**What the task requires**
Copy, word for word, the lines of the entries below between the one with "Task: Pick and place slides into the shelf" and the one with "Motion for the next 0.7", inclusive, and leave out everything else.

**Material for this exercise**

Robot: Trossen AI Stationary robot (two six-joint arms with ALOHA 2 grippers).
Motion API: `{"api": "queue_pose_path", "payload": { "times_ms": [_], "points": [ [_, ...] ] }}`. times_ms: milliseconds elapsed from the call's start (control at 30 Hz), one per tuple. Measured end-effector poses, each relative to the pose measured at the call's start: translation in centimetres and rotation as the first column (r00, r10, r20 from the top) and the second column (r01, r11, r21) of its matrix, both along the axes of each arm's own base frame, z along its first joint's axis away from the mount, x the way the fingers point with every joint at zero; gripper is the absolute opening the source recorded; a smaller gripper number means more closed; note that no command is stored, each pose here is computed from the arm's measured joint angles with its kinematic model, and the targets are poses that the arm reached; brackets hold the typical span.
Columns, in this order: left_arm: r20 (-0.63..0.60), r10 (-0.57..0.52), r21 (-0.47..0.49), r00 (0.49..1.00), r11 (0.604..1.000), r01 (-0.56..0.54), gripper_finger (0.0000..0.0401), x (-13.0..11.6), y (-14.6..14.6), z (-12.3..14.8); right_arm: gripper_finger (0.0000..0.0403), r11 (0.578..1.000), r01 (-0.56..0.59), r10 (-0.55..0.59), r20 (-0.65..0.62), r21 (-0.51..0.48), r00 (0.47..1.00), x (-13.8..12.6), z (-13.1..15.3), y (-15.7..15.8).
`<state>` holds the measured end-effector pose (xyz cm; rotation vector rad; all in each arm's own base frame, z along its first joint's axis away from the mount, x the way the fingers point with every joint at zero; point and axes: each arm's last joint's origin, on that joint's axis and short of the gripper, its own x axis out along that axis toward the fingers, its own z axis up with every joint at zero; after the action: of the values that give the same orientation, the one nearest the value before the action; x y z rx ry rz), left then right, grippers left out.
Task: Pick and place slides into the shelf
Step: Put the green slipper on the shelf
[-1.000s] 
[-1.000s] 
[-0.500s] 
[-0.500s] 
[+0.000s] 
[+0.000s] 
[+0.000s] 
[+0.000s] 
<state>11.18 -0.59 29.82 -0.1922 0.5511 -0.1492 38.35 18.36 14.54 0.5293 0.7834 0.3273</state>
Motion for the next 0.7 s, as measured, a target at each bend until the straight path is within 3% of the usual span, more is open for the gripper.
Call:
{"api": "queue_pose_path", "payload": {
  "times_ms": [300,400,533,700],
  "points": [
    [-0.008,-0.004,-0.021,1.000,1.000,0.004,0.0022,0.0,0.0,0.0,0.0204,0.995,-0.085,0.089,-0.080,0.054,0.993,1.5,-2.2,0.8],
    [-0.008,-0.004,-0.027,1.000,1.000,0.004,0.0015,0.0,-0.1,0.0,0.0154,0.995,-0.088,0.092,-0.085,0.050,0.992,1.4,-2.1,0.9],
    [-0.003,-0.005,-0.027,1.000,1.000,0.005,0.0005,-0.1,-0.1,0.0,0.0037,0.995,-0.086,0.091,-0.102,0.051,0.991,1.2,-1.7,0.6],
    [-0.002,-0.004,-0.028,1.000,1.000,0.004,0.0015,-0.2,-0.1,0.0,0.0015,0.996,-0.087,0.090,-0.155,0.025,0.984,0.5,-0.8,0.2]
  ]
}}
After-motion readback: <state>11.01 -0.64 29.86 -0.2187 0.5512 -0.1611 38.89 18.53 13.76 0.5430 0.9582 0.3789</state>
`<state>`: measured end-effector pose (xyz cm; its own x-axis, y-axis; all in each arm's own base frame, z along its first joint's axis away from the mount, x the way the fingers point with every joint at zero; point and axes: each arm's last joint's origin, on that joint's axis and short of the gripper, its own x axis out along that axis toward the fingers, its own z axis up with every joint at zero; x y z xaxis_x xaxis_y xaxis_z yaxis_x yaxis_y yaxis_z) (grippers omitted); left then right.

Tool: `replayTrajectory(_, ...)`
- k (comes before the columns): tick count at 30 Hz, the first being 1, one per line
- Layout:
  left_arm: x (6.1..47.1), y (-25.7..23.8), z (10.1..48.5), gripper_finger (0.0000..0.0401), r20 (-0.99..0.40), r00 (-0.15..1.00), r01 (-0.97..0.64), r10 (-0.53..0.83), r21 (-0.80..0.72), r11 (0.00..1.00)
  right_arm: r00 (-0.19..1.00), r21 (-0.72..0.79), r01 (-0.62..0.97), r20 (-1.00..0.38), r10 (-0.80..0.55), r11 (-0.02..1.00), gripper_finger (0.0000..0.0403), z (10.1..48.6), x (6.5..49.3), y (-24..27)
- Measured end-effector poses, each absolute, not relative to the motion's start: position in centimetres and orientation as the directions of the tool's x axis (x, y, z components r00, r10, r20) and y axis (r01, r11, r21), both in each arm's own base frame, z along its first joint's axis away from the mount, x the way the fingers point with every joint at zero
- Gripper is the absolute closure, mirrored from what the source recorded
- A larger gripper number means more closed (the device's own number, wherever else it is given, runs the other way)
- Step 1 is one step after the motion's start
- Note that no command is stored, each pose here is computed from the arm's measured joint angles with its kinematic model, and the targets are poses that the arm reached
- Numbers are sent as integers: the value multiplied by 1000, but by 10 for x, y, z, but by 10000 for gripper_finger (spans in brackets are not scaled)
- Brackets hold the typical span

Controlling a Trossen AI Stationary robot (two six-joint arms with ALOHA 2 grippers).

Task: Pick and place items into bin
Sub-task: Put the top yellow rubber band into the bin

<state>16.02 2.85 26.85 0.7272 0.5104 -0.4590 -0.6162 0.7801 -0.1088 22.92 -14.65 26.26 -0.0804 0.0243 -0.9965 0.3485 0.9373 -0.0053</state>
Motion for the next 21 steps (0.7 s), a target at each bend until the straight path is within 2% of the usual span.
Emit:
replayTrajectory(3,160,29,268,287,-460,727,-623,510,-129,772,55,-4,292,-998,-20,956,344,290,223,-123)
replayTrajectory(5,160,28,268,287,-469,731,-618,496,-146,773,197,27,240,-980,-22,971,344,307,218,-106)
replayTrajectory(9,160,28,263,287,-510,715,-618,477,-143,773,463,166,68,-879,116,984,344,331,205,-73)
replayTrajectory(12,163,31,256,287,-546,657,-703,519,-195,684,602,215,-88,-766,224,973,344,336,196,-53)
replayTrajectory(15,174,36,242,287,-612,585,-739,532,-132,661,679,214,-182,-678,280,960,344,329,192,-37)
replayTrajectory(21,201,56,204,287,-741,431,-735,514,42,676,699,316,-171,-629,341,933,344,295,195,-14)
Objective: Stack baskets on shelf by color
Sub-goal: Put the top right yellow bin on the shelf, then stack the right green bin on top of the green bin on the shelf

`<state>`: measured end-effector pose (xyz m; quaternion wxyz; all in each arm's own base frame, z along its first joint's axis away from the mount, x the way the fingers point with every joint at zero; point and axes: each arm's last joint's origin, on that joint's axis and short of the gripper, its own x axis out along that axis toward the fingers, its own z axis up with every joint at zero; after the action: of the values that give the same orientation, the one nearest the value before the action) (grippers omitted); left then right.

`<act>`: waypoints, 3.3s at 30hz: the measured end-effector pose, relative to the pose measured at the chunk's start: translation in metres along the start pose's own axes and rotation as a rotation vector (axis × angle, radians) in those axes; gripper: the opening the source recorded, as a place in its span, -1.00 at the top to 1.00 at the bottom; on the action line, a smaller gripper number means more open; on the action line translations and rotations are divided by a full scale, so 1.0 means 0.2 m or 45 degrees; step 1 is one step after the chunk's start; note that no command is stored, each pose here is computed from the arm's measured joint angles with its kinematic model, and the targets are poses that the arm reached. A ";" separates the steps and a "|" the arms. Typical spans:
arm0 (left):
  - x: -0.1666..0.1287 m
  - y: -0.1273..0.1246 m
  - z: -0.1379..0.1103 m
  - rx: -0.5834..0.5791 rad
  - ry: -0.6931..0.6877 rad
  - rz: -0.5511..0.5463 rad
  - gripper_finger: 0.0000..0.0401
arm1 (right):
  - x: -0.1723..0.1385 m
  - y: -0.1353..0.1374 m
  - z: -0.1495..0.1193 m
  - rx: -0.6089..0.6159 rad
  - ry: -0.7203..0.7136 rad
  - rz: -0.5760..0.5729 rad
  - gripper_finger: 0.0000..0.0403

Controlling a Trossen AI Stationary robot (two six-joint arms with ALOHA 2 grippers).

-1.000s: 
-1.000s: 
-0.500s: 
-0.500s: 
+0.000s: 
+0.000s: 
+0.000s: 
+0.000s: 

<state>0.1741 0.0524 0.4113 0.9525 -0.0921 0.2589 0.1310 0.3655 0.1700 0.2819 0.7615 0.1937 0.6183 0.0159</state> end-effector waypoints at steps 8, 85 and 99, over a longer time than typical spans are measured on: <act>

**Solution to this exercise**
Task: Pick and place slides into the shelf
Step: Put the green slipper on the shelf
[-1.000s] 
[-1.000s] 
[-0.500s] 
[-0.500s] 
[+0.000s] 
[+0.000s] 
[+0.000s] 
[+0.000s] 
<state>11.18 -0.59 29.82 -0.1922 0.5511 -0.1492 38.35 18.36 14.54 0.5293 0.7834 0.3273</state>
Motion for the next 0.7 s, as measured, a target at each bend until the straight path is within 3% of the usual span, more is open for the gripper.

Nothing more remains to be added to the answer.